This organization understood that the true reason for an email file is to gather people who are interested, and then sort those people into donors and nondonors.

Specifically, every unsubscribe was considered a success, because the unsubscribe helped to sort contacts into donors and non-donors.

Unsubscribes Are Success

I repeat: unsubscribes are success. Don’t be afraid of them. And please don’t think they are a negative.

If you’re viewing your email fundraising as a way to not only raise money, but to build your file, then unsubscribes are simply part of the process towards acquiring more donors.

Quotes of Amazement about Donor Generosity

Giving.

Donor generosity is amazing.

To give you a little joy in the middle of the craziness, here are a bunch of quotes about donor generosity that we’ve heard in the last week from organizations we serve.

I’ll just leave these right here for you to enjoy – and for organizations to think about if they or their beneficiaries are being harmed by the current situation but aren’t yet asking donors to help.

“Donors just blow me away with their generosity. So many have responded to share their own story of what they’re going through. And yet they choose to give. What a testament to what amazing people donors are.”

“I was talking to a friend last night, and she said, ‘Oh it must be soooo hard to raise money right now.’ And I thought that’s true if ‘hard’ means breaking all kinds of open rate, click-through rate, and revenue expectations. Then yeah, it’s really hard! ”

“It’s amazing to see how many people want to help right now.”

“It’s like year-end fundraising in March!”

“Donors that gave recently are giving again! This is unbelievable to me. It’s blowing me away!”

And my personal favorite (and a reminder for why your organization should be using the mail, too), a donor replied to an e-appeal with a gift and the following note:

“I forwarded your email to my mom, and she wants to donate but doesn’t want to do so online. Her friend would also like to make a donation. Is there a person and address she could send a check to?”

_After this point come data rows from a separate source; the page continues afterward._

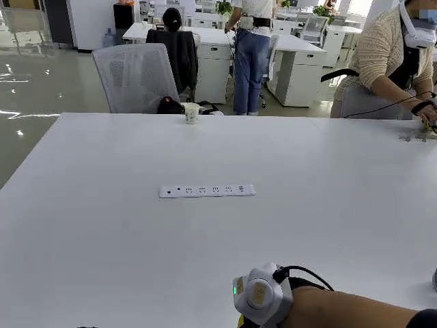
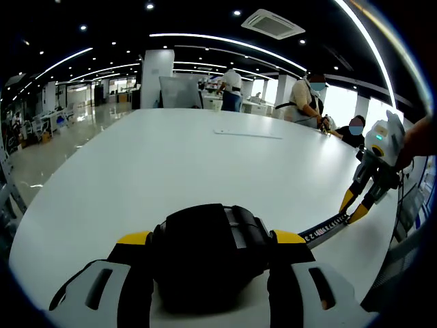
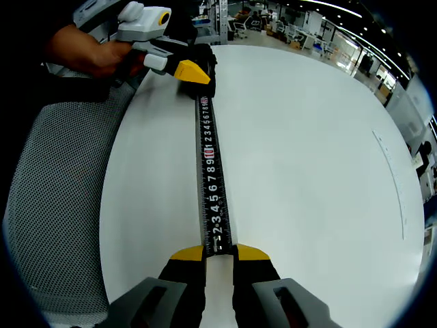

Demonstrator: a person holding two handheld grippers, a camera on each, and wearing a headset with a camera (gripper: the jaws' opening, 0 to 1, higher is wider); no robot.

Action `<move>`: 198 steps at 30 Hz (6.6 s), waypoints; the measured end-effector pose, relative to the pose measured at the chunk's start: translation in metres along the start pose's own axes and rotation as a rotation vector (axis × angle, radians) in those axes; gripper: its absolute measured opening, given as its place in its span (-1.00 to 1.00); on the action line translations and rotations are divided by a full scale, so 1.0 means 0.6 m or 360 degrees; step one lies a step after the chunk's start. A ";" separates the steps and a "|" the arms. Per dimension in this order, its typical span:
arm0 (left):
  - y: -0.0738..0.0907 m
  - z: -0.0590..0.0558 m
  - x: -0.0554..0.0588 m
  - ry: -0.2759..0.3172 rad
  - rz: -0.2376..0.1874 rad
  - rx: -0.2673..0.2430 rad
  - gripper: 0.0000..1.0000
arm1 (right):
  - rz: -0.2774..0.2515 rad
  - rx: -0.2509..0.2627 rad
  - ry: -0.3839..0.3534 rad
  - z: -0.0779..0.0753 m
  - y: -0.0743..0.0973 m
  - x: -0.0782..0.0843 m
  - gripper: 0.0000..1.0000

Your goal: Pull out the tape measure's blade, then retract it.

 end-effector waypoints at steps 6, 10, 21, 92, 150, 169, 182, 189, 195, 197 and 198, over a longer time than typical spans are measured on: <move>0.002 0.000 0.000 0.0000 0.0000 0.0001 0.27 | -0.0003 0.0000 -0.0011 0.000 -0.001 -0.002 -0.78; 0.001 0.000 -0.001 0.0000 -0.0001 0.0001 0.27 | -0.0009 0.0002 -0.0023 0.000 -0.001 -0.003 -0.78; 0.000 0.000 0.000 0.0005 0.0006 0.0003 0.26 | -0.0012 -0.0001 -0.0050 0.000 -0.003 -0.005 -0.78; -0.001 0.000 0.000 0.0002 0.0022 0.0010 0.26 | -0.0023 0.0014 -0.0021 0.001 -0.013 -0.028 -0.77; 0.001 -0.001 0.003 0.0013 0.0034 0.0021 0.24 | -0.0074 0.0001 0.0030 0.002 -0.024 -0.051 -0.78; 0.001 0.000 0.002 -0.0005 0.0050 0.0039 0.23 | -0.0075 0.0000 0.0023 0.003 -0.028 -0.063 -0.79; 0.000 0.001 0.003 -0.0018 0.0065 0.0058 0.22 | -0.0086 -0.0012 0.0013 0.003 -0.033 -0.071 -0.79; -0.001 0.001 0.003 -0.0025 0.0081 0.0062 0.23 | -0.0086 -0.0013 0.0009 0.005 -0.035 -0.077 -0.79; -0.001 0.000 0.003 -0.0036 0.0088 0.0058 0.24 | -0.0082 -0.0014 0.0003 0.006 -0.036 -0.081 -0.79; -0.001 0.000 0.003 -0.0044 0.0089 0.0056 0.24 | -0.0080 -0.0013 0.0003 0.006 -0.036 -0.082 -0.79; -0.001 -0.001 0.003 -0.0051 0.0088 0.0055 0.24 | -0.0080 -0.0012 0.0001 0.006 -0.036 -0.082 -0.79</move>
Point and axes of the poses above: the centre of the closed fingertips' face, and the gripper's own axes: y roughly backward along the fingers, z roughly to its left, x roughly out of its underside, the point moved 3 cm from there along y, roughly backward along the fingers, and after that the axes turned 2 degrees about -x, right-handed, at the moved point
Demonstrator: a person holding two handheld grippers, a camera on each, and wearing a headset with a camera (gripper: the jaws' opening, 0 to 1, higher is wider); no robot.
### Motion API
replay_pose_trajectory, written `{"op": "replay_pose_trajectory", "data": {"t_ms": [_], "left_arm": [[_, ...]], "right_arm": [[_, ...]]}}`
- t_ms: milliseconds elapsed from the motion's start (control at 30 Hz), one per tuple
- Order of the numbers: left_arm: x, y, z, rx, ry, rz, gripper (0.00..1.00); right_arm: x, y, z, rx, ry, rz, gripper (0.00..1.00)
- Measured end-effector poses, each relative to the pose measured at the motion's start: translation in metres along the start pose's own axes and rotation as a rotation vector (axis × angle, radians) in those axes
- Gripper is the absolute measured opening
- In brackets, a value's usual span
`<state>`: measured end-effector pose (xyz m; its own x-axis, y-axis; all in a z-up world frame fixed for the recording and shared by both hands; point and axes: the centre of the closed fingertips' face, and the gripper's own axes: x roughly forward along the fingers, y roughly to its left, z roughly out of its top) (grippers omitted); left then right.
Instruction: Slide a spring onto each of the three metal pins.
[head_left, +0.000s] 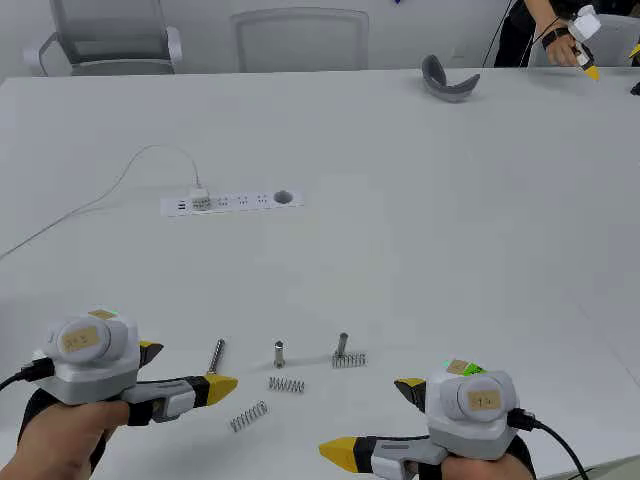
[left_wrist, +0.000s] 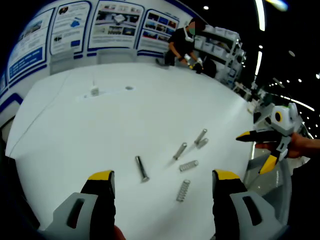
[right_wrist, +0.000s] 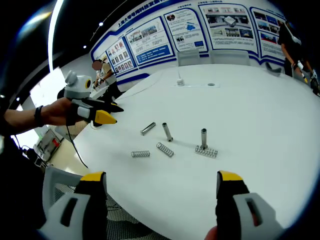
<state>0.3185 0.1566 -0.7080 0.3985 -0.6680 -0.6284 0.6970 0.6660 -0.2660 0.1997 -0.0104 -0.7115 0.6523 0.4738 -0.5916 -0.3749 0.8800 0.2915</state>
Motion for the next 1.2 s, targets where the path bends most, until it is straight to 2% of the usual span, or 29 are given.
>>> {"op": "replay_pose_trajectory", "data": {"t_ms": [233, 433, 833, 1133, 1200], "left_arm": [[0.01, 0.008, 0.007, -0.007, -0.014, 0.006, 0.78], [0.021, 0.013, 0.008, -0.003, -0.002, 0.013, 0.74], [0.036, 0.036, 0.005, -0.034, 0.017, 0.043, 0.67], [0.048, 0.044, 0.003, -0.083, 0.016, 0.05, 0.57], [0.053, 0.046, 0.001, -0.084, 0.03, 0.054, 0.53]], "right_arm": [[0.0, 0.0, -0.002, 0.004, 0.005, -0.003, 0.92], [-0.002, -0.002, -0.003, 0.013, 0.006, -0.014, 0.92], [-0.002, -0.005, -0.001, 0.017, 0.005, -0.018, 0.92], [-0.002, -0.005, -0.003, 0.016, 0.016, -0.014, 0.92], [-0.001, -0.005, -0.002, 0.019, 0.016, -0.014, 0.92]]}}
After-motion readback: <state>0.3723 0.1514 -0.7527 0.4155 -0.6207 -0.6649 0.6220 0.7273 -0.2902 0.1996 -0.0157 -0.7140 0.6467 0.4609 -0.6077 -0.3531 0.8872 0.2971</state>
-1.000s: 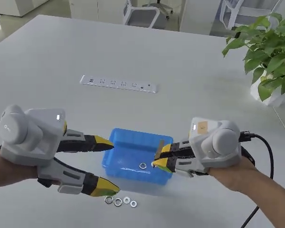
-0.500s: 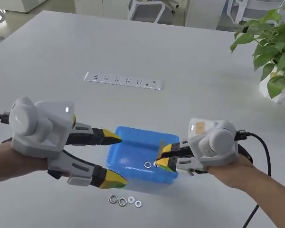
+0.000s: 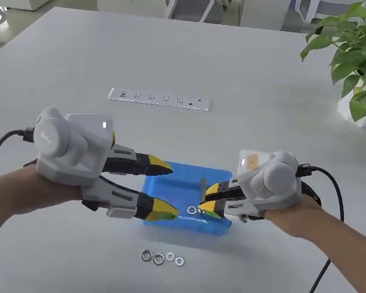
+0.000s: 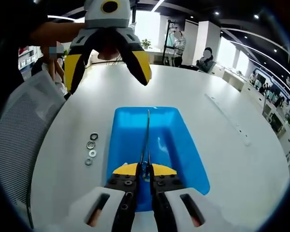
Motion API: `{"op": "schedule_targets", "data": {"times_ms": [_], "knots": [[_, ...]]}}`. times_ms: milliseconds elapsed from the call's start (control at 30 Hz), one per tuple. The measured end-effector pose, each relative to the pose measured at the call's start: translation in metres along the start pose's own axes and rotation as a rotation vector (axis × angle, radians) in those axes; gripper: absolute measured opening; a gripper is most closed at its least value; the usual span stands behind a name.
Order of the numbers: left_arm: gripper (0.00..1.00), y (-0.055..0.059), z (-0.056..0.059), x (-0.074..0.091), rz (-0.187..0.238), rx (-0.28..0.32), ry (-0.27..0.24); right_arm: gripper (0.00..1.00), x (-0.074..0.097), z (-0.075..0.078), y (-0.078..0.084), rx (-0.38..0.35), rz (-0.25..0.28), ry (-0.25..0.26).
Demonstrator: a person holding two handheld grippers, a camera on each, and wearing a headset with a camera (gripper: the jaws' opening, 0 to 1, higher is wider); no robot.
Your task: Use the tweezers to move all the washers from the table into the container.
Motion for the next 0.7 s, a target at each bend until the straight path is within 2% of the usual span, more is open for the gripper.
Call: {"op": "schedule_targets", "data": {"times_ms": [167, 267, 400, 700], "knots": [[0.37, -0.009, -0.006, -0.009, -0.003, -0.041, 0.008, 0.09, 0.0, -0.001, 0.001, -0.004, -0.001, -0.001], [0.3, -0.013, -0.009, -0.017, -0.018, -0.08, 0.006, 0.09, 0.001, -0.001, 0.001, -0.005, -0.003, -0.001], [0.23, -0.018, -0.01, -0.025, -0.027, -0.118, 0.024, 0.09, 0.001, -0.001, 0.002, -0.001, -0.008, -0.002], [0.14, -0.021, -0.01, -0.041, -0.065, -0.188, 0.054, 0.09, 0.001, -0.002, 0.001, 0.01, -0.016, -0.004]]}}
Point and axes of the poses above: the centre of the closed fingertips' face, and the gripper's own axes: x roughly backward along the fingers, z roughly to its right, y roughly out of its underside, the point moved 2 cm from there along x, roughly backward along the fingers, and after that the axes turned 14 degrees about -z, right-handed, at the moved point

And finally, a quote from a small organization that used our easy formula for a successful Coronavirus e-appeal:

“I just wanted to thank you again and share the ongoing results of our emergency appeal (following your suggestions, of course). Immediately upon sending our 1st email last week, we received seven online gifts (may not seem like a lot, but it’s huge for us). As I write this email, we have received 81 online gifts, and 43 of those are from first-time donors.

“We also posted the appeal to our social media, which immediately resulted in comments and shares and gifts. Monday, I sent the same letter in the mail (with the edits you suggested in the Free Review Friday last week). I’ve also re-posted and emailed the appeal again this week.

“Not only are the gifts coming in, a couple of other amazing things happened – one of our grantors responded to the emergency appeal by releasing all the restrictions on the grant ($40K) and are allowing us to use the funds as we see fit – HUGE!!! And our local paper (distributed in our county) saw the emergency appeal and printed it inside the front cover of the paper. AMAZING!!”

Donor generosity is amazing! They’re unsung heroes in this whole thing – and I hope you enjoy your role in giving your donors opportunities to be heroic!

12 Tips for Fundraising Right Now

Coronavirus.

Last Friday, I streamed a free two-hour session reviewing Coronavirus fundraising – (mostly emails) and answering specific questions about fundraising during this crazy time.

I’d like to publicly thank Marc Pitman for gathering all the advice dispensed during those two hours and putting it in a super-helpful blog post. Read it here.

And here’s what Marc summarized:

One of the phrases Steven keeps using is encouraging us to “lean into donor generosity.” I love his constant reminder that nonprofits are needed now more than ever. Donors get that. And are currently giving to it. That giving will slow but right now is a time to be asking.

Some other nuggets he says are:

    • Your donors are amazing, and they want to help.
    • Let them decide what is relevant and important to them.
    • Crisis giving spikes, and then slows. The slowing isn’t about donor fatigue. It’s about donor inattention and about the nonprofit’s fundraising irrelevance.
    • Now is not the time to fundraise for the future. Fundraise for the crisis now.
    • Your job is to clearly state how your beneficiaries, or your organization are being impacted by this situation. And how the donor can help.
    • If your most pressing issue is a shortfall in fundraising, tell the donor.
    • Send the emergency email. Resend it to people who didn’t open it. Send it again. Send it every other day.
    • Keep asking until the data tells you to stop. NOT until your feelings tell you. When the appeals stop working, that’s the data telling you to stop.
    • There are still LOTS of older people who haven’t given because they don’t give to emails. If you can get a letter out this week, do it.
    • $25 is a low ask in an email. Average online gifts for many nonprofits is $80, $90, or even $100.
    • Don’t let your unease with asking take away from a donor the chance to make an impact.
    • Now is NOT the time to send an “update on how we’re responding to Covid-19.” That is irrelevant to donors. Share a current need that they can act on.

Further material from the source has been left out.